There is also the issue of the neglect of human rights. This occurs when developed countries want to research communicable diseases that could affect their domestic health security. In order to do this effectively, developed countries must conduct their research in the diseases’ region of origin which is typically a tropical country. Pharmaceutical companies site themselves in poorer regions and, due to lower standards, avoid more stringent health and safety regulations. Consequently, the locals are at risk for the dumping grounds for hazardous materials. The difference in occupational, food or drugs standards between developed and developing countries creates serious health risks for everyone (Institute of Medicine, 1997). Unfortunately, many potentially threatening diseases such as malaria and cholera must be studied abroad among populations and regions where the disease is most prevalent (Institute of Medicine, 1997). To further dissuade companies from being sited in developed countries, tests for new drugs and vaccines can done more cost-effectively in developing countries where disease rates are high (Institute of Medicine, 1997). It is not surprising, then, that there are ethical tensions. Human rights of people in the developing nation are compromised by reason of the developed nation’s intent and subsequent ability to initiate communicable disease control and containment. These practices reflect the unethical health treatment of citizens in less developed countries so that higher income countries can benefit from better health security.
The UK strategy document does state that the UK wants to ‘reduce the threat from infectious diseases’ as well as ‘improve the health of migrants’ but, again, fails to explicitly address possible ethical tensions (HM Government, 2008). Nevertheless firm phrases such as ‘our intentions are fulfilled’, ‘protect…the UK proactively’ and ‘in pursuit of our objectives’ make it very clear that while the UK is concerned about global health, the UK’s own health security takes precedence. Thus, achieving a balance between respecting the rights of the individual and protecting the nation is crucial. Calls for compulsory (as opposed to voluntary) vaccination and whether involuntary detention should be used to contain communicable diseases, are examples of some difficult ethical decisions (Donaldson & Banatvala, 2007). It is important to adhere to Articles 3.1 and 42 of the International Health Regulations which respectively state that
- ‘the implementation of these Regulations shall be with full respect for the dignity, human rights and fundamental freedoms of the person’ and
- ‘all health measures must be applied in a transparent and non-discriminatory way’ (Fidler and Gostin, 2004).

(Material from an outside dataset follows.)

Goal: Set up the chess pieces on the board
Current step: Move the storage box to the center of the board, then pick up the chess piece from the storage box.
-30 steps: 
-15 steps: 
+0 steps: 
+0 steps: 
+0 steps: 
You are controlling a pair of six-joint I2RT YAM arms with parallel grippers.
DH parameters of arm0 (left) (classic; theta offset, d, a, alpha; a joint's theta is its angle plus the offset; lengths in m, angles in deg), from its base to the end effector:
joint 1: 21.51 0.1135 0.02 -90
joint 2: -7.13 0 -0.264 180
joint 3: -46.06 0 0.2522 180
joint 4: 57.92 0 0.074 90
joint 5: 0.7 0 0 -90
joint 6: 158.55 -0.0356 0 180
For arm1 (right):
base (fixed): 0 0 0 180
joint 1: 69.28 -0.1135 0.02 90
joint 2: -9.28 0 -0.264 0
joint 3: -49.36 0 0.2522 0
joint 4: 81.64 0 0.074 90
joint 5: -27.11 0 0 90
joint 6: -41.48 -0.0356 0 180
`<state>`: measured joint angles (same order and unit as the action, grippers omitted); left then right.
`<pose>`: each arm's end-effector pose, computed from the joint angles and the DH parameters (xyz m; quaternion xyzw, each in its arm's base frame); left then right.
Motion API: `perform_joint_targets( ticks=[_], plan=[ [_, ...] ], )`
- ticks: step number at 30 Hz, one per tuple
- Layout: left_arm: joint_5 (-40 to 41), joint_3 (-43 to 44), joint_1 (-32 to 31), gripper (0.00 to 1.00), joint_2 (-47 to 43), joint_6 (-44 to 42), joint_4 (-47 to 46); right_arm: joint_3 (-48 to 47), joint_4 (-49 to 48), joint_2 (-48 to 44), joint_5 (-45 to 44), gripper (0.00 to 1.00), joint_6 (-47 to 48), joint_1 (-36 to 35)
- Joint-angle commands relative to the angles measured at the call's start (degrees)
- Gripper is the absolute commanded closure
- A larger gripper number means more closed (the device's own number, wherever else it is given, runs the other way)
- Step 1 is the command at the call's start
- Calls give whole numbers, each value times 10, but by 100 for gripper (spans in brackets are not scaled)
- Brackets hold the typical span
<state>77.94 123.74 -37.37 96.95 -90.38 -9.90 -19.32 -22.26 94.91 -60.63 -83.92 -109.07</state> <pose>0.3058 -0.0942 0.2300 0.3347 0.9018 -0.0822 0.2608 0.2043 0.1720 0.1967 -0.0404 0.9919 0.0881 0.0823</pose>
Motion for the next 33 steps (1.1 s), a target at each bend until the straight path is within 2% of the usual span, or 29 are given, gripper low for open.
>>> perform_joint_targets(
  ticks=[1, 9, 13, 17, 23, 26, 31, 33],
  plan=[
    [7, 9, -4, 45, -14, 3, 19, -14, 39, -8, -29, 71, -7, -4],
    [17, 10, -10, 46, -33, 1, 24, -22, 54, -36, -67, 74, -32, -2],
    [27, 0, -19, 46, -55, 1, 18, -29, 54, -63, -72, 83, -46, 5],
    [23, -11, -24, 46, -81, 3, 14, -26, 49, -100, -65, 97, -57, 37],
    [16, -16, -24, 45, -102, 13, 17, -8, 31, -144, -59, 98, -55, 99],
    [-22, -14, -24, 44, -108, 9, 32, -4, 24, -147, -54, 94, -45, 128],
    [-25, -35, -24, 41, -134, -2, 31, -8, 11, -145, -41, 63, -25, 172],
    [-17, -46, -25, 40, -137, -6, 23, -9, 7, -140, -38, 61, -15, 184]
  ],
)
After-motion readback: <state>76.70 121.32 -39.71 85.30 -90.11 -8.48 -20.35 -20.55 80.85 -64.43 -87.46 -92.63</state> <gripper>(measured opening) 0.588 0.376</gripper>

Political tensions can arise between health and security with regards to communicable diseases. For example, political tension was caused by the securitization of HIV/AIDS with regards to USA and Nigeria. The 2002 National Intelligence Council report stated that HIV/AIDS contributed to the deterioration of Nigeria’s state capacity. The fact that Nigeria is important to US energy security and counter-terrorism strategies (PHM, 2008) forms part of the context for the massive increases in US aid to Nigeria. Indeed, in 2007 the President’s Emergency Plan for AIDS Relief (PEPFAR) allocated some US$578 million to Nigeria; significantly more than other donors. As part of this deal, PEPFAR is creating a complete HIV surveillance system for the Nigerian military, conducting prevention programmes, installing more reliable supply methods and arranging medical care for military troops and dependants living with HIV/AIDS (PHM, 2008). Concerns might be raised about whether directed HIV/AIDS relief risks privileging certain sectors of society such as the military or elites because of their strategic relevance to a developed country’s agenda (Elbe 2005 cited in PHM, 2008). This propagates the disparity: the affluent can access resources while the needs of the poor are ignored (Labonte & Schrecker, 2007). Thus while linking health and security might generate more attention and resources for health, it is evident that health is used as an instrument for ensuring stronger control over strategic resources of other countries (PHM, 2008). This is a form of bio-political racism that arises when a developed country portrays a communicable disease like HIV/AIDS in a developing country as being a security threat. It is interesting to note that data on the prevalence of HIV among peacekeepers who spread HIV/AIDS while on missions contributed to the determination of HIV/AIDS as a security issue in the first place (Feldbaum et al., 2006; Katz & Singer, 2007).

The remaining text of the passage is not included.